:: EXERCISE OBJECTIVE ::
Give the number of lines in this listing that contain "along", with no other words.

:: DATA BELOW ::
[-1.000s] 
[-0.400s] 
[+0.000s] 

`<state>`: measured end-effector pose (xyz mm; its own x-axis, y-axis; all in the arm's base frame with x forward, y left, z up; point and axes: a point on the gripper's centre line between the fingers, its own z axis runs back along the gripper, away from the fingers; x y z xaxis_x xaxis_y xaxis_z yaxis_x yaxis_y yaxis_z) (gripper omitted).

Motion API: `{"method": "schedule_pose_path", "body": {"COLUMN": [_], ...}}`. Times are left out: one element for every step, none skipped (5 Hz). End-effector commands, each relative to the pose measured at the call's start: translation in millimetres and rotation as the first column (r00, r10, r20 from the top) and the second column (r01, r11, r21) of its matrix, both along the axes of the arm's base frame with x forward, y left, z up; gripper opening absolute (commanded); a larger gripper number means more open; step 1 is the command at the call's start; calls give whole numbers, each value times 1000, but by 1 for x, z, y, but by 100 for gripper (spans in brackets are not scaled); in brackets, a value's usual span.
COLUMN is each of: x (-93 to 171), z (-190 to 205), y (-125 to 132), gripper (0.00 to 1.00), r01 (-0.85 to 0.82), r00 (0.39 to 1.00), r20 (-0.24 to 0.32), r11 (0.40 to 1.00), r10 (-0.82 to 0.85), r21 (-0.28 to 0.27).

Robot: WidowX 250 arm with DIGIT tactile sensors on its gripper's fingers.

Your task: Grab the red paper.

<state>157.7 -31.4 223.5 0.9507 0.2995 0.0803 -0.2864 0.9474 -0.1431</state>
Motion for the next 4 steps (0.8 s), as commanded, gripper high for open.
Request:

:: RESPONSE TO THE EXERCISE ::
2